# A Basic questions on crystal lattice: k-vectors and Brillouin

1. Jun 23, 2016

Hi all,

I’m brushing up my skills on solid state physics and I have a few questions about crystal lattices:

1. What’s the spacing between allowed kx, ky, and kz states for a lattice of dimensions La x Lb x Lc?

My attempt:

The spacing is kx, ky, and kz:

$$k_x = \frac{2\pi}{L_a}, \qquad k_y = \frac{2\pi}{L_b} , \qquad k_z = \frac{2\pi}{L_c}$$

Assuming Born–von Karman periodic boundary conditions.

2. How many electrons fit in the first Brillouin zone?

My attempt:

$$N_a = \frac{L_a}{a},\qquad N_b = \frac{L_b}{b},\qquad N_c= \frac{L_c}{c}$$

for an orthorhombic lattice of primitive direct lattice constants a, b, and c.
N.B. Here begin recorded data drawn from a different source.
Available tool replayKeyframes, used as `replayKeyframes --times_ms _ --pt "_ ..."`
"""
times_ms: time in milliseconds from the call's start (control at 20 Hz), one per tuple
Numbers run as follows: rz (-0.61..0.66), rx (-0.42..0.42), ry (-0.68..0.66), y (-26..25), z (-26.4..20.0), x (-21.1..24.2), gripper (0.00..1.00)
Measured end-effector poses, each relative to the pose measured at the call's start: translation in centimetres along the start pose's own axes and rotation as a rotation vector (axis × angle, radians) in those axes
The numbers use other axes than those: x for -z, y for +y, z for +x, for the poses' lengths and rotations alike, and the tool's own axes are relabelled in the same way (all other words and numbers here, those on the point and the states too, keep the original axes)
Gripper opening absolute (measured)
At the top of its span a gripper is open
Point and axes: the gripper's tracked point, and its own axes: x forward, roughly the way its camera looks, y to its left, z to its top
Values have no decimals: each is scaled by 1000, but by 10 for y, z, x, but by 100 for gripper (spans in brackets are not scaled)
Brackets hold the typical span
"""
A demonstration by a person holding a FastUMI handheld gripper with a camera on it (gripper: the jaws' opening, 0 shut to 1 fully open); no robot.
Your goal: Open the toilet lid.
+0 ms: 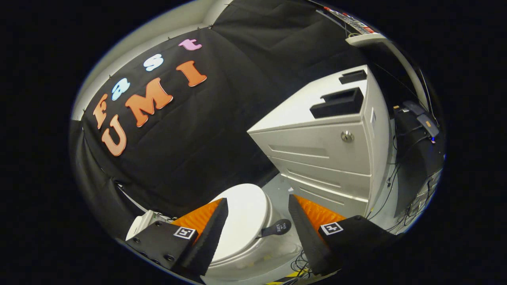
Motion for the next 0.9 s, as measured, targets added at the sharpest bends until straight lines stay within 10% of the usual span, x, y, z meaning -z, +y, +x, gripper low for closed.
replayKeyframes --times_ms 900 --pt "373 80 280 -65 49 118 82"
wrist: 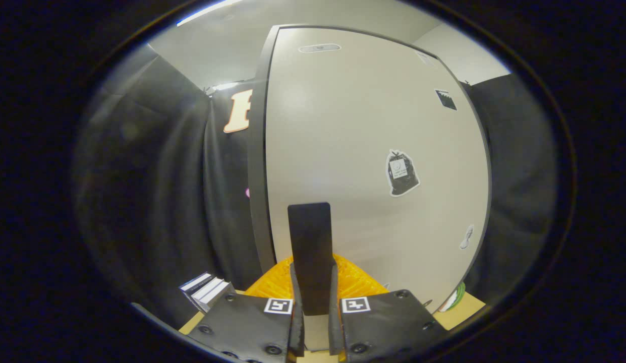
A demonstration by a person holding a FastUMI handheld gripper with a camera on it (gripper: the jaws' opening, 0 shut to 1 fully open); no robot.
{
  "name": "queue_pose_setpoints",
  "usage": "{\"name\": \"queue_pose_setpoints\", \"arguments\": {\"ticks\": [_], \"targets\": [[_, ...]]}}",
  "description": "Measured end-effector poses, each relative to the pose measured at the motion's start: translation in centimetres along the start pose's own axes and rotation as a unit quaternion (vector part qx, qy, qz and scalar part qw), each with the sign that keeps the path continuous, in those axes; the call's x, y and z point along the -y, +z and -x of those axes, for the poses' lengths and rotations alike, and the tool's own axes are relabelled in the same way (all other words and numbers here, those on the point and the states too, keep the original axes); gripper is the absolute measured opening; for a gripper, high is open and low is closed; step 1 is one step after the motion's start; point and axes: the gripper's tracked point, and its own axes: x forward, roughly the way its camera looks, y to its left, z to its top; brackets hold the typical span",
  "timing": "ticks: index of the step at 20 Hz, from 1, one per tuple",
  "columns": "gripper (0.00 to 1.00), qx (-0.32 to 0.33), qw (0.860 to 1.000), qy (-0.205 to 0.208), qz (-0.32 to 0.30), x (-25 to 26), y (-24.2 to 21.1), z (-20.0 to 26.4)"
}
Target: Open the shoe cabinet door, grab the shoes and put them into the shoe cabinet, then close the shoe cabinet door.
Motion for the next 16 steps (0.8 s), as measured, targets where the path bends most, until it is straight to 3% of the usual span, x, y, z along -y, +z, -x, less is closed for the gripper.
{"name": "queue_pose_setpoints", "arguments": {"ticks": [3,16], "targets": [[0.17,0.002,1.000,-0.003,-0.008,0.2,0.0,0.3],[0.17,0.004,1.000,-0.002,-0.014,1.4,0.3,3.9]]}}
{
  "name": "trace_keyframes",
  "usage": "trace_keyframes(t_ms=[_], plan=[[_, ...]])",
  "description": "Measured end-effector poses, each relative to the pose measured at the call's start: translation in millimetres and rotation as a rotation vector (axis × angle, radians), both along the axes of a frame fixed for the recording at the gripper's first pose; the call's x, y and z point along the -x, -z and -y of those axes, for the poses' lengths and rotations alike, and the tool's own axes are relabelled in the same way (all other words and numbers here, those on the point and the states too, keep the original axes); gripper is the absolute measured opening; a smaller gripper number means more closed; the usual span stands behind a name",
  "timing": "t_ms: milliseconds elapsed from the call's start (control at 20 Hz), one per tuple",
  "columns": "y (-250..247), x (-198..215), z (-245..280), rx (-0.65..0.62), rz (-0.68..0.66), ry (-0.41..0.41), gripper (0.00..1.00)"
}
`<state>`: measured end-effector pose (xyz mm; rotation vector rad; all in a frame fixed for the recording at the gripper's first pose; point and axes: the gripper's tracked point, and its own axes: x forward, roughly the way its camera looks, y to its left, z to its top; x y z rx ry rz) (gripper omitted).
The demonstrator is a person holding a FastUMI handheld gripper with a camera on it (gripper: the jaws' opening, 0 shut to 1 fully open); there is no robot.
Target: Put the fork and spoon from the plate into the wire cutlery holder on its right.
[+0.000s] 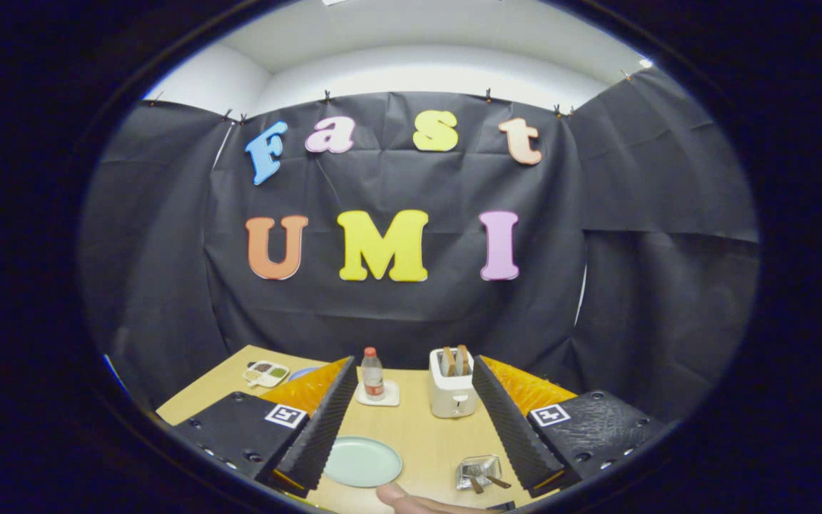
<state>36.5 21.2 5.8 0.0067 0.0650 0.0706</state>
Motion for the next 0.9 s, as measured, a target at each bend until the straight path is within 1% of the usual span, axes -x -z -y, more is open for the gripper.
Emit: trace_keyframes(t_ms=[100, 250, 350, 500, 650, 900], plan=[[-18.6, 12.6, -7.1, -0.002, 0.067, -0.009, 0.97], [-39.5, 22.1, -3.5, 0.006, 0.145, 0.018, 0.97], [-39.8, 22.9, -8.4, -0.005, 0.145, 0.016, 0.96], [-38.5, 23.3, 2.3, -0.018, 0.132, 0.037, 0.95], [-37.1, 25.6, 12.0, -0.003, 0.134, 0.053, 0.95], [-26.8, 24.4, 33.5, 0.000, 0.115, 0.058, 0.95]])
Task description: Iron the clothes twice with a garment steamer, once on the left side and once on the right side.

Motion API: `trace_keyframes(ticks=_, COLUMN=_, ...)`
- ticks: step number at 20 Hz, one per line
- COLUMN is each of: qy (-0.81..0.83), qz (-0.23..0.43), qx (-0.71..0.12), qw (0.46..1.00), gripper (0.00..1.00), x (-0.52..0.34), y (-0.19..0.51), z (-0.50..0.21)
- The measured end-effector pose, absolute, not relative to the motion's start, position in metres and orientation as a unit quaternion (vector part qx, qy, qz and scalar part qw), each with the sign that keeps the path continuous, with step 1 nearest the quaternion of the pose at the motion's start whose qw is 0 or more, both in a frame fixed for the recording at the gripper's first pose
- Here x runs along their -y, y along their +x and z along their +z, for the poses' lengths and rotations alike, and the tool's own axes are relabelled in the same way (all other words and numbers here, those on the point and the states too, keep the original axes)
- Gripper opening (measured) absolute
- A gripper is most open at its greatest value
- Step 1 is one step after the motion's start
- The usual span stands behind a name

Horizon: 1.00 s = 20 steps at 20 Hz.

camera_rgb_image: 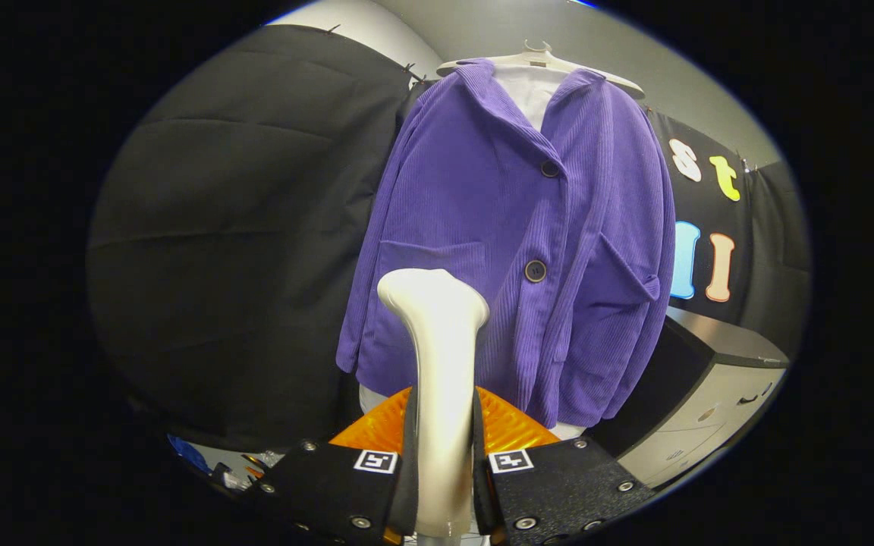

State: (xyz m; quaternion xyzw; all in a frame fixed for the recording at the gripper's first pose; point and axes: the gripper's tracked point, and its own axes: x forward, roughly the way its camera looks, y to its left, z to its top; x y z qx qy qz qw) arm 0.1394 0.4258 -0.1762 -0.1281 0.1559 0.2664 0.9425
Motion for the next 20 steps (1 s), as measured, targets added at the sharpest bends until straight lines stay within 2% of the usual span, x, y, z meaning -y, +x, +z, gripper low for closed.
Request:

So, the total number of electrons is N = Na x Nb x Nc

Is this right?

Thanks

Last edited: Jun 23, 2016
2. Jun 28, 2016

### Greg Bernhardt

Thanks for the post! This is an automated courtesy bump. Sorry you aren't generating responses at the moment. Do you have any further information, come to any new conclusions or is it possible to reword the post?

3. Jun 28, 2016

I have something to add. I think I figured out these questions; please confirm:

1. k-spacing:

Looks right on the initial post

2. Number of electrons:

$$N = (2N_a) (2 N_b)(2 N_c) = 8 N_a N_b N_c$$

From the 1D analysis at the edge of the 1st Brillouin zone:

$$n_a \frac{2\pi}{L_a} = \frac{\pi}{a} \therefore n_a = \frac{L_a}{2a} = \frac{N_a a}{2a} = \frac{ N_a}{2}$$

so for half of the the 1st Brillouin zone. For the whole thing, the number of k-states is 2 n_a = N_a. There are two electrons per k-state so (2N_a) electrons for dimension "a". For the other two, the analysis is identical, which again leads to:

$$N = (2N_a) (2 N_b)(2 N_c) = 8 N_a N_b N_c$$

Are those correct? Thank you very much

4. Jun 30, 2016

### hokhani

All the electrons are in FBZ distributed in several bands. If you mean how many electrons can settle in a specific band the answer is that for each k you can have at most two electrons with different spins and the number of k-points in FBZ is determined by the number of unit cells in the crystal.